ACTIVITY: Each line in the listing below that holds "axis" should be counted; reply with that number only.

--- DATA BLOCK Enclosed Below ---

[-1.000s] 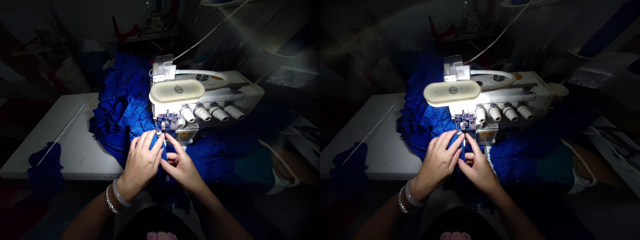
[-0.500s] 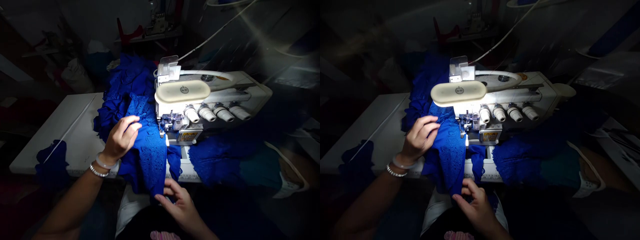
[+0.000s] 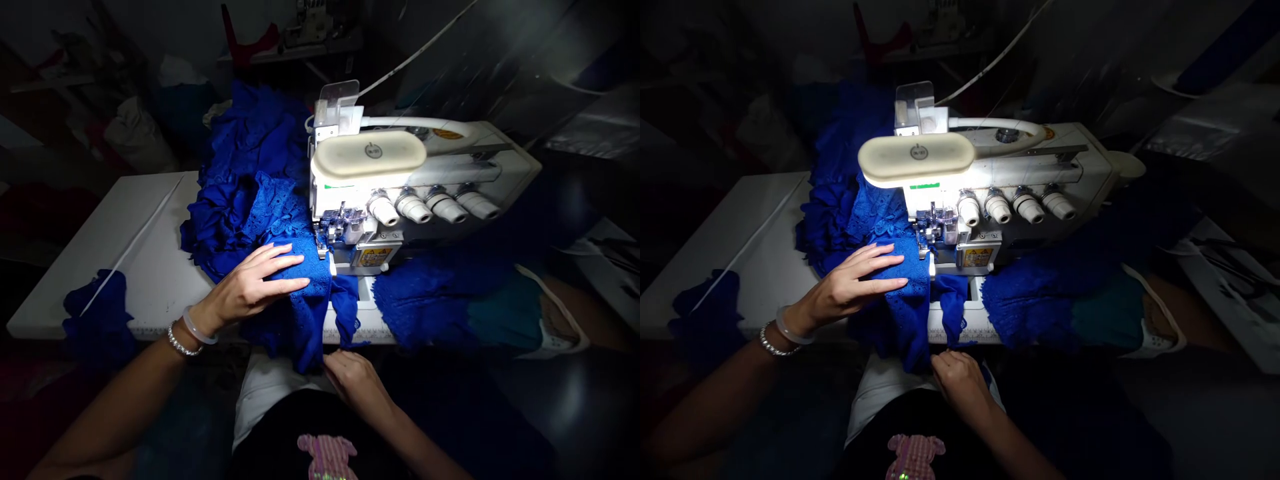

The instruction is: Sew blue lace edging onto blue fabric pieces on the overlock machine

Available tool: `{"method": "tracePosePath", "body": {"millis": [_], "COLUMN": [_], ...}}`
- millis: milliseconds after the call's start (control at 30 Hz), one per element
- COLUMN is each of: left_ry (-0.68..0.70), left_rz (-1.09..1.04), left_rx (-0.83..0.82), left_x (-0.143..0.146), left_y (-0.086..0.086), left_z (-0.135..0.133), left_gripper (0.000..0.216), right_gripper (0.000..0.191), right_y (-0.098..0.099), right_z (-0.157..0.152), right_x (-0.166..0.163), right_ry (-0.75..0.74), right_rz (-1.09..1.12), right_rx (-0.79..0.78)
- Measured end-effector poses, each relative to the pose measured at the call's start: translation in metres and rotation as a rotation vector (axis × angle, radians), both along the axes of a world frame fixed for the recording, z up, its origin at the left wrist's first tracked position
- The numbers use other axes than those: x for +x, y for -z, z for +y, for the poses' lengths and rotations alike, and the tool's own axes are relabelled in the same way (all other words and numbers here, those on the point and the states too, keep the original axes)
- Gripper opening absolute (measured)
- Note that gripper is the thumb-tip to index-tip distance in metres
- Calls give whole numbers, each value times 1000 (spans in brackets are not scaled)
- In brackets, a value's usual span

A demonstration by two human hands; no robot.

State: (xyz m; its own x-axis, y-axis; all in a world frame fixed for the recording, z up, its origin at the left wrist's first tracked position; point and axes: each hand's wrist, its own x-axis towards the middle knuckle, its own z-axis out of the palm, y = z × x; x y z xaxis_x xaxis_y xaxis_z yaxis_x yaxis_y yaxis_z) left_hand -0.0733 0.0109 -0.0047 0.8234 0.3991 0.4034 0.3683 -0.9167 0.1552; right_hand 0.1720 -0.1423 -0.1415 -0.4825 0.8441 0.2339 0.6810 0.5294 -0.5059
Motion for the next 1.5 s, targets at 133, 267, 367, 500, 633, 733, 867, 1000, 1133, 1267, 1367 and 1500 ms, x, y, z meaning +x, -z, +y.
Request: {"method": "tracePosePath", "body": {"millis": [133, 267, 367, 500, 633, 733, 867, 1000, 1133, 1267, 1367, 1500], "left_ry": [-19, -57, -180, -192, -115, -84, -111, -96, -162, -193, -77, -24], "left_rz": [-94, -226, -179, -186, -161, -149, -109, -136, -99, -97, -154, -246], "left_rx": [43, 118, 222, 204, 66, 57, 73, 113, 115, 288, 295, 204], "left_x": [7, 26, 39, 43, 34, 27, 26, 25, 25, 34, 44, 53], "left_y": [1, 12, 16, 18, 21, 21, 19, 20, 20, 19, 15, 10], "left_z": [-7, -11, -14, -17, -12, -5, 0, -1, -3, -11, -25, -44], "left_gripper": [19, 18, 34, 35, 41, 39, 46, 39, 40, 33, 29, 25], "right_gripper": [20, 14, 20, 26, 38, 43, 44, 44, 49, 50, 52, 47], "right_y": [-23, -59, -77, -87, -88, -88, -88, -90, -90, -89, -90, -92], "right_z": [3, 35, 65, 77, 67, 65, 67, 67, 67, 68, 67, 65], "right_x": [7, 5, -6, -21, -25, -24, -25, -26, -26, -27, -26, -23], "right_ry": [20, 360, 409, 136, 85, 88, 88, 113, 128, 130, 132, 143], "right_rz": [83, 586, 1046, 1365, 1445, 1409, 1401, 1413, 1395, 1388, 1381, 1305], "right_rx": [-28, -93, -483, -950, -1031, -1036, -1046, -1035, -1046, -1017, -994, -959]}}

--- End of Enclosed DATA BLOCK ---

REPLY: 2